Look through the entries below and show every line containing the word "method".

Segment Start: DATA TO PROCESS

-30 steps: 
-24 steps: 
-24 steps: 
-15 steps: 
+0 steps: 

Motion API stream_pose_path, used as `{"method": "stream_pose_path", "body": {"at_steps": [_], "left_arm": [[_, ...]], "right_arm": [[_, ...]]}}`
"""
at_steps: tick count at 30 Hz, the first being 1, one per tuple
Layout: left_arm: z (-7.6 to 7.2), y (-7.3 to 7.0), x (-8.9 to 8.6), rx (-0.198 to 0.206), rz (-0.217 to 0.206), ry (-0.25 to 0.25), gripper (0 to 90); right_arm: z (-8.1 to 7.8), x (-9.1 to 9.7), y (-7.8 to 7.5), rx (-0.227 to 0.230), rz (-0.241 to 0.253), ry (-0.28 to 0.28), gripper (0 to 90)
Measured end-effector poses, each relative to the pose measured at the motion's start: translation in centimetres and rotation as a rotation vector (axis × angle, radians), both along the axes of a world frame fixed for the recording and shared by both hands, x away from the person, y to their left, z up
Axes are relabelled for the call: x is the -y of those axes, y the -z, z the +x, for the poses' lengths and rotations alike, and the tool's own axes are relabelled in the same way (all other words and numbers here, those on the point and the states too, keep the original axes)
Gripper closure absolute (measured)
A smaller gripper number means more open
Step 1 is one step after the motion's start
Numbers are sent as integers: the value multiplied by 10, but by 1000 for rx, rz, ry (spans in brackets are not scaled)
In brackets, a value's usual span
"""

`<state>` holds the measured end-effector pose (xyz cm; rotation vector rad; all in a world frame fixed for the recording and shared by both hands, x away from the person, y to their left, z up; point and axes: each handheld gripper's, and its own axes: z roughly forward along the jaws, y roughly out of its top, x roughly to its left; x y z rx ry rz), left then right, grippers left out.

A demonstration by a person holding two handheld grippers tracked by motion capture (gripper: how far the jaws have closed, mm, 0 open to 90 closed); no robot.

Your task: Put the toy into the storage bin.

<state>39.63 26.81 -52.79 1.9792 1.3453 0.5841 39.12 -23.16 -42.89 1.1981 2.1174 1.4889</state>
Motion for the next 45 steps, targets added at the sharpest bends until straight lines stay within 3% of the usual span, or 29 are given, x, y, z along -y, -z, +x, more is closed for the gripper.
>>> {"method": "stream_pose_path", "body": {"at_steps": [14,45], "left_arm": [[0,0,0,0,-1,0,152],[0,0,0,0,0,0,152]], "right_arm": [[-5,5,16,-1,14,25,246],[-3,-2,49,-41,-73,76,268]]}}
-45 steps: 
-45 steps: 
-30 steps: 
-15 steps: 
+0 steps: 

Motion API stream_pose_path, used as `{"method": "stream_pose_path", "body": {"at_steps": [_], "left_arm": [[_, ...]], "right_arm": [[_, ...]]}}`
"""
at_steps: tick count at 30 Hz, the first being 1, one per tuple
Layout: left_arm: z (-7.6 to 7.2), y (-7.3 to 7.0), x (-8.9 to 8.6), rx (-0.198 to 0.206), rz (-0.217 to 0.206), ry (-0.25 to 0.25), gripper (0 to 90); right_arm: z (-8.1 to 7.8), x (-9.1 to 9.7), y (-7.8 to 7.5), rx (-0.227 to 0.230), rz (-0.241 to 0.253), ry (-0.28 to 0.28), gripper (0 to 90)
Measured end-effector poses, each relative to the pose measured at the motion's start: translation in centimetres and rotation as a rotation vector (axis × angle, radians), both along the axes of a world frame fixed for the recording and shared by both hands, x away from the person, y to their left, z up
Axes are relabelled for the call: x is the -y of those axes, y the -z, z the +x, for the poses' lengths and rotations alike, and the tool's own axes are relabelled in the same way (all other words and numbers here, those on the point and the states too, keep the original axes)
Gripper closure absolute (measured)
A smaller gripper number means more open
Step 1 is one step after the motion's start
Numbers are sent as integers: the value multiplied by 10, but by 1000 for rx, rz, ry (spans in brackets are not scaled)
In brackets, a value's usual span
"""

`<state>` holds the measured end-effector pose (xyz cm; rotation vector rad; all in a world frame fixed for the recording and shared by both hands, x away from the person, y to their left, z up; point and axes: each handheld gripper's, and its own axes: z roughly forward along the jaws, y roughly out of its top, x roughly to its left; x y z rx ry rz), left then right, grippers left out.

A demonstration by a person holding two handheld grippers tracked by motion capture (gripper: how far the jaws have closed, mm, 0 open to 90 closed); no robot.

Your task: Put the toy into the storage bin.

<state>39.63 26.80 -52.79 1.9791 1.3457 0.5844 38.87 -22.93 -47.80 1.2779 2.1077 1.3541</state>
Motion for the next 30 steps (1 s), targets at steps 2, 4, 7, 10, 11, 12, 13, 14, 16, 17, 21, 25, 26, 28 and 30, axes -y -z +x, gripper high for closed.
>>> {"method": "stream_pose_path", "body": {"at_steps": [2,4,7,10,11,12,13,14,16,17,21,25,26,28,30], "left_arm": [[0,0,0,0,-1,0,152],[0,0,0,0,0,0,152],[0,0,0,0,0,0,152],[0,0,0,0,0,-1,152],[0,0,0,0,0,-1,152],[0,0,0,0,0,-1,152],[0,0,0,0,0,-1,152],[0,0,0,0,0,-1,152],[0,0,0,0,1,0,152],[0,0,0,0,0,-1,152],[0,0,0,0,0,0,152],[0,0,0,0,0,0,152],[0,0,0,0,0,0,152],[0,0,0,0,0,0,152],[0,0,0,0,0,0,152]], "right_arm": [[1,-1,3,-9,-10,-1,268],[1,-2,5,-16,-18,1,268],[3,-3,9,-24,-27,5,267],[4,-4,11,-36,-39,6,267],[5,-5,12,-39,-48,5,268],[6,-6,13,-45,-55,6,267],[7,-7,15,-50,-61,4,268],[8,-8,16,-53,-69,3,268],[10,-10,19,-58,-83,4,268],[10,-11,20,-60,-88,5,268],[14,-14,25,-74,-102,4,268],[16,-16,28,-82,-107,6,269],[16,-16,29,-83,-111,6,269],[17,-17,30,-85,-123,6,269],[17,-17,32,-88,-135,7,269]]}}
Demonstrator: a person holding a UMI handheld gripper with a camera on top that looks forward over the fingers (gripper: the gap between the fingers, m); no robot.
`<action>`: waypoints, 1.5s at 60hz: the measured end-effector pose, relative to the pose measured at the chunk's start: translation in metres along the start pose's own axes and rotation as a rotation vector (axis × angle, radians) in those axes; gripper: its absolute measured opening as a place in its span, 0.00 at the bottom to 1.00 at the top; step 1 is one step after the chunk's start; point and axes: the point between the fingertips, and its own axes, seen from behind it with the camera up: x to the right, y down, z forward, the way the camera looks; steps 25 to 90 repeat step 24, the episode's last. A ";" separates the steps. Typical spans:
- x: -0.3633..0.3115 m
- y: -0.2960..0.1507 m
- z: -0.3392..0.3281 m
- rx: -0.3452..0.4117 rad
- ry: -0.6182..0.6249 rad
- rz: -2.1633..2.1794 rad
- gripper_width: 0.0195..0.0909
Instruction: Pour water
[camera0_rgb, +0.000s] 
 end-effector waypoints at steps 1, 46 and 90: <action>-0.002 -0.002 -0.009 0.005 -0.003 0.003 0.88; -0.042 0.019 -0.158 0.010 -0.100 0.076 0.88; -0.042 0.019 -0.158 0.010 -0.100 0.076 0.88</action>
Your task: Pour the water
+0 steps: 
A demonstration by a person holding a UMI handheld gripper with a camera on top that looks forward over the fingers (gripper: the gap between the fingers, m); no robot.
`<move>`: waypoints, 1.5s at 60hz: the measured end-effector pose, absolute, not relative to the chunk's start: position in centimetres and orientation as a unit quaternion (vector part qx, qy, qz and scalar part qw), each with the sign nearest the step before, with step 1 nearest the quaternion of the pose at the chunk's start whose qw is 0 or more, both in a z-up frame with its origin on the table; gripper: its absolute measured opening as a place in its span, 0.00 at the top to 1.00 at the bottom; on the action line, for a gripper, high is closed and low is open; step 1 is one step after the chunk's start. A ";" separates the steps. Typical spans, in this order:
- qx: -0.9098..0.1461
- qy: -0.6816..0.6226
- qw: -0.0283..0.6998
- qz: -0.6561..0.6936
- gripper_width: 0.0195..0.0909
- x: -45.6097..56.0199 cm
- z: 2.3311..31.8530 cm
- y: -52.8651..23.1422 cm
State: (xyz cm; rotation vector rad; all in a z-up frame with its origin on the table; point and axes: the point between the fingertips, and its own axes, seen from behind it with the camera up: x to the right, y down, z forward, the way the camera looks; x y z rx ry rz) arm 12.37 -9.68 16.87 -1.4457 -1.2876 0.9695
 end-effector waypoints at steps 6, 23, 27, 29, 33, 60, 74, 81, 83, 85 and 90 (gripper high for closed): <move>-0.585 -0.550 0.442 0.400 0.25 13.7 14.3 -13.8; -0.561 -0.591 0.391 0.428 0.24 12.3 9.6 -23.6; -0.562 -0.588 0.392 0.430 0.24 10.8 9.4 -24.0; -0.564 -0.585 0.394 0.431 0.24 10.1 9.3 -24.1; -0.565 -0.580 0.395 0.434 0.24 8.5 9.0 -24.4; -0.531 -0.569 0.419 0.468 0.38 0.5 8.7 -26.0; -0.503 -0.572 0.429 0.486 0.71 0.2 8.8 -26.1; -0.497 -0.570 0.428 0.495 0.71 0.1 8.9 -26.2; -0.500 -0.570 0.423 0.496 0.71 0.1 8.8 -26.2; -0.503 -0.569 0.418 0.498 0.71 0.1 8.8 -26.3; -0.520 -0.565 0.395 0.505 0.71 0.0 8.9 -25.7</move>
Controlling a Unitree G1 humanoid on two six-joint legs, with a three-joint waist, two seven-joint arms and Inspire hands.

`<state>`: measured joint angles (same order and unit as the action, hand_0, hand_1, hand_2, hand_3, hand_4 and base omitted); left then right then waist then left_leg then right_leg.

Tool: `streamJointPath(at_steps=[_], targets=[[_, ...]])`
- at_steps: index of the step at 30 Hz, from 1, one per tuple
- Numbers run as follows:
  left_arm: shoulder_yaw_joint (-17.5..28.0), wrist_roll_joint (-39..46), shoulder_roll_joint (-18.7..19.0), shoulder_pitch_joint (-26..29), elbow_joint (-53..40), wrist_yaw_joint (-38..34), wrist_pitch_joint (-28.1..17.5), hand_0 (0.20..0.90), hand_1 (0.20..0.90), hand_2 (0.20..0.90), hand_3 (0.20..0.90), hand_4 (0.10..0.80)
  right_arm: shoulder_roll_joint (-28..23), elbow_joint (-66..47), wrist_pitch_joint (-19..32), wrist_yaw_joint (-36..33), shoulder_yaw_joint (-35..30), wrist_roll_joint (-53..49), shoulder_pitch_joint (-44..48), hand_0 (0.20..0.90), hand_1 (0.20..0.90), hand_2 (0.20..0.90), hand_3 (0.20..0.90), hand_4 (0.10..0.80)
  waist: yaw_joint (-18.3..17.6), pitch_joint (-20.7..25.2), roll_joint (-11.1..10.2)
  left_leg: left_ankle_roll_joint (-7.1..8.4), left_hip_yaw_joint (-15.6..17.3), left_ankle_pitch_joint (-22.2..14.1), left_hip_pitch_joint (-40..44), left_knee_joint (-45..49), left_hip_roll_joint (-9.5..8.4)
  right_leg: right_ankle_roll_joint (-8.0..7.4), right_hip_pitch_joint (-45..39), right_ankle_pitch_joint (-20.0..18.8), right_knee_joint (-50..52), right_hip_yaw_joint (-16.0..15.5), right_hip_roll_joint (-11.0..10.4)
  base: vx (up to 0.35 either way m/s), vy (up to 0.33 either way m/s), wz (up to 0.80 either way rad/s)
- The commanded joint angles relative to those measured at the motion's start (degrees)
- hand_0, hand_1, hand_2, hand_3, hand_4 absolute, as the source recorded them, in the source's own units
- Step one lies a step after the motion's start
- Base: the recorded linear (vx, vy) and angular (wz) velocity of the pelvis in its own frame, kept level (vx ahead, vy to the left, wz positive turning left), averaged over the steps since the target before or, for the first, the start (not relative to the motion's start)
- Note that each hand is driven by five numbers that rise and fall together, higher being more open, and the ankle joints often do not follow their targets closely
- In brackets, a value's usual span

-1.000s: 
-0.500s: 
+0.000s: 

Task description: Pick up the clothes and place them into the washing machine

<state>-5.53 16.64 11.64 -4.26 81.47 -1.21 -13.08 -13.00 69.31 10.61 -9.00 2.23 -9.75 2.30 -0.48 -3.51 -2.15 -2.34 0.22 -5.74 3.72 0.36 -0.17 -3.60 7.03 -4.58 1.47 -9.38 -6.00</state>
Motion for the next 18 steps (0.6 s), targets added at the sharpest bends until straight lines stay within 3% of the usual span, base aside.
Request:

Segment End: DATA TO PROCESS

TASK RESULT:
Motion API stream_pose_path, used as `{"method": "stream_pose_path", "body": {"at_steps": [_], "left_arm": [[_, ...]], "right_arm": [[_, ...]]}}`
>>> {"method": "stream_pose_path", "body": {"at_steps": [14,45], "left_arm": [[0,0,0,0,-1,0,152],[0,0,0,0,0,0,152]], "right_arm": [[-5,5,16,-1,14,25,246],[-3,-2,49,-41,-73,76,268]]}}
Motion API stream_pose_path, used as `{"method": "stream_pose_path", "body": {"at_steps": [_], "left_arm": [[_, ...]], "right_arm": [[_, ...]]}}`
>>> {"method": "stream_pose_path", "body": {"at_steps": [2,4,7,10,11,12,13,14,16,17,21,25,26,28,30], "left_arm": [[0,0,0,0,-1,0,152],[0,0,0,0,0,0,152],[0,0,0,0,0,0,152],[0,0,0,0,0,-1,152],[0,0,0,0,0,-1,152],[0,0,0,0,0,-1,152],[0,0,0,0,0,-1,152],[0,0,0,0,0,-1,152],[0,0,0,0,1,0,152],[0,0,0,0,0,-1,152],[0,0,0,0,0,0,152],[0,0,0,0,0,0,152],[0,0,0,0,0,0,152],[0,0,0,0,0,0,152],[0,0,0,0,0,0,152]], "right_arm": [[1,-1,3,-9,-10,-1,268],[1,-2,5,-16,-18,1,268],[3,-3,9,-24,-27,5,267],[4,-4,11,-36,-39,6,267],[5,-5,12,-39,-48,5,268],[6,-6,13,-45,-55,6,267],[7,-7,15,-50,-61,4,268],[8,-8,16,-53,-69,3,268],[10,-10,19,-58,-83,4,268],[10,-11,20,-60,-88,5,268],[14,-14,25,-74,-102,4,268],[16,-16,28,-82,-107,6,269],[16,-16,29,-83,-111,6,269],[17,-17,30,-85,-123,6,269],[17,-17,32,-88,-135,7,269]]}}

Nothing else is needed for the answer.